▶ _TASK DETAILS_:
Both the line containing "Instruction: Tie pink" and the line containing "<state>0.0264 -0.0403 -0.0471" belong to the span. Output exactly that span from the listing below, and nothing outside it.

▶ _AVAILABLE DATA_:
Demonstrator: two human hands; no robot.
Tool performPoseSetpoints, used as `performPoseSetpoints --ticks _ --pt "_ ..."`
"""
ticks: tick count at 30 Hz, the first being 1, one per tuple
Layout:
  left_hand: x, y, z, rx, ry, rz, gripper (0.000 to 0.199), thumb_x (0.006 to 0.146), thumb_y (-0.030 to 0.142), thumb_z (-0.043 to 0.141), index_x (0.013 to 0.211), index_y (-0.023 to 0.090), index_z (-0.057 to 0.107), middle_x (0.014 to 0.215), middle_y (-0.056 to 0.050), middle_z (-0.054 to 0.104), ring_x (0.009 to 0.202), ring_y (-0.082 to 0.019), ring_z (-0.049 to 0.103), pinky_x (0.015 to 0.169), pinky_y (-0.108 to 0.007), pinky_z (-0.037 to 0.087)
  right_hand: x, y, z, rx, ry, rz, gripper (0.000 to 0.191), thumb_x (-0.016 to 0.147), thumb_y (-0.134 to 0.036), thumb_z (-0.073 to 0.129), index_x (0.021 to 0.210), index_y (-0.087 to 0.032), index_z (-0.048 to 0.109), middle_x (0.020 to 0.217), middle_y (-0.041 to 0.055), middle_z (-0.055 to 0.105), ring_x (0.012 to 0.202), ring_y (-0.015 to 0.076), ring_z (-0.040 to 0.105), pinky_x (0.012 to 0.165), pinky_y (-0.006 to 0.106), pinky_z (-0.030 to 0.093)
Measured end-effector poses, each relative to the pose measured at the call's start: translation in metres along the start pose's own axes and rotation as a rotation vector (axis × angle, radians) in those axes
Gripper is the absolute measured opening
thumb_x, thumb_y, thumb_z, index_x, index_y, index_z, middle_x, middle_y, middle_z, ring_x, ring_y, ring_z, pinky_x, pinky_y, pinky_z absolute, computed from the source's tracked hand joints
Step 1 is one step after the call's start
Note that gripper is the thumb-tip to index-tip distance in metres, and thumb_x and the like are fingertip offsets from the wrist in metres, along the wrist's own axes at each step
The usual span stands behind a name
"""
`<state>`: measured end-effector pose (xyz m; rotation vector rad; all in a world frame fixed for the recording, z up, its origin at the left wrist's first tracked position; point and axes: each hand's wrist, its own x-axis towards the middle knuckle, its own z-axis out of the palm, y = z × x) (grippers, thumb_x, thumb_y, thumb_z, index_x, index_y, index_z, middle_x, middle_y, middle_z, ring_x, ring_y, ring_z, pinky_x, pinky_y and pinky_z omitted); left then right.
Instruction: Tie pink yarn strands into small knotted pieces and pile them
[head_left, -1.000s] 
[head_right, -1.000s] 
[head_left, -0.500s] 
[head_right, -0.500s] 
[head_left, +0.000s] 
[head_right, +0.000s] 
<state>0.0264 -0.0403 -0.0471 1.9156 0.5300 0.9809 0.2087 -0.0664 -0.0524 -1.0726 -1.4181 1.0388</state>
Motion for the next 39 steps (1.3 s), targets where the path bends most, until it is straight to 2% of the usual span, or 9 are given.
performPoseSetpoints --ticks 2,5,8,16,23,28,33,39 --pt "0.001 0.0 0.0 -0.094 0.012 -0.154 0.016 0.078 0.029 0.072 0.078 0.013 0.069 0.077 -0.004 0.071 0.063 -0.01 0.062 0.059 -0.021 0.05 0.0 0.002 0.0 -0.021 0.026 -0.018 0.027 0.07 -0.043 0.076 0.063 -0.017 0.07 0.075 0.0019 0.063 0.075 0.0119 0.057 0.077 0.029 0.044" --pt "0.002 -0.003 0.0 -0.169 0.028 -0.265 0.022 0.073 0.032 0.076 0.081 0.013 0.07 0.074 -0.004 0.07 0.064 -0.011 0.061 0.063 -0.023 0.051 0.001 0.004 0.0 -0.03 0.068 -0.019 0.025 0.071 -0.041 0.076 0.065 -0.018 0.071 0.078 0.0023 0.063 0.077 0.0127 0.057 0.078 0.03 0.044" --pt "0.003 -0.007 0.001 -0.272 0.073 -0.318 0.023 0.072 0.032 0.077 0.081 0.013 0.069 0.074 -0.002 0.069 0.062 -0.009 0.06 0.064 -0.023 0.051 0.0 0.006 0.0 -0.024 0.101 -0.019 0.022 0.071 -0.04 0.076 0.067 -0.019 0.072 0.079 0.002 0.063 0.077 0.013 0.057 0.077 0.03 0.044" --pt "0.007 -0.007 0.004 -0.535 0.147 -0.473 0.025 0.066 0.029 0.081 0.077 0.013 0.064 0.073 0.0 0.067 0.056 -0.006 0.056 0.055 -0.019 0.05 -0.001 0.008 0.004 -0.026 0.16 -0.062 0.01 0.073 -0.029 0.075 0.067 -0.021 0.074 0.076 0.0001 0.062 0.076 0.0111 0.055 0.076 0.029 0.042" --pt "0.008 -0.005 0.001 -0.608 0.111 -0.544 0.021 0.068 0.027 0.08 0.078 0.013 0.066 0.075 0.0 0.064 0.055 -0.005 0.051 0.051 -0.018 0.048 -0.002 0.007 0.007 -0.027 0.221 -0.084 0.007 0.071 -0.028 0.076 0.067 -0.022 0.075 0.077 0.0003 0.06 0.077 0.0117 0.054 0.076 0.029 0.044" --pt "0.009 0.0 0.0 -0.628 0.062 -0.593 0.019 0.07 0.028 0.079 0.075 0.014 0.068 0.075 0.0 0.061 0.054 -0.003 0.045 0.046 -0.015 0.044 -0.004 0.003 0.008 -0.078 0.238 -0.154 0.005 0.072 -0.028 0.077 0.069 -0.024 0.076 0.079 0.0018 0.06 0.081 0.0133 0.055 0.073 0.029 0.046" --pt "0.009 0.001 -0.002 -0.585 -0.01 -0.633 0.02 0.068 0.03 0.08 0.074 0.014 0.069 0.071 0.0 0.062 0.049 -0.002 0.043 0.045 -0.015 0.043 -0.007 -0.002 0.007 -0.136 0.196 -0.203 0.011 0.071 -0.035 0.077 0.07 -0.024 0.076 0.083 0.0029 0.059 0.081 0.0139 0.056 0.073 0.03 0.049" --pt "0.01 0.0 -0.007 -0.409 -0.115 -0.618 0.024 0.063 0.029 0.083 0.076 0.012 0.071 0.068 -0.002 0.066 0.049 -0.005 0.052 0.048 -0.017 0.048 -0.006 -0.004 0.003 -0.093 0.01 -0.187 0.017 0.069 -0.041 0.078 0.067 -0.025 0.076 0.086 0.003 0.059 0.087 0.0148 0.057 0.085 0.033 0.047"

▶ _REPLY TO THE TASK_:
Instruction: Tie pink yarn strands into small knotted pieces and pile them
[head_left, -1.000s] 
[head_right, -1.000s] 
[head_left, -0.500s] 
[head_right, -0.500s] 
[head_left, +0.000s] 
[head_right, +0.000s] 
<state>0.0264 -0.0403 -0.0471 1.9156 0.5300 0.9809 0.2087 -0.0664 -0.0524 -1.0726 -1.4181 1.0388</state>

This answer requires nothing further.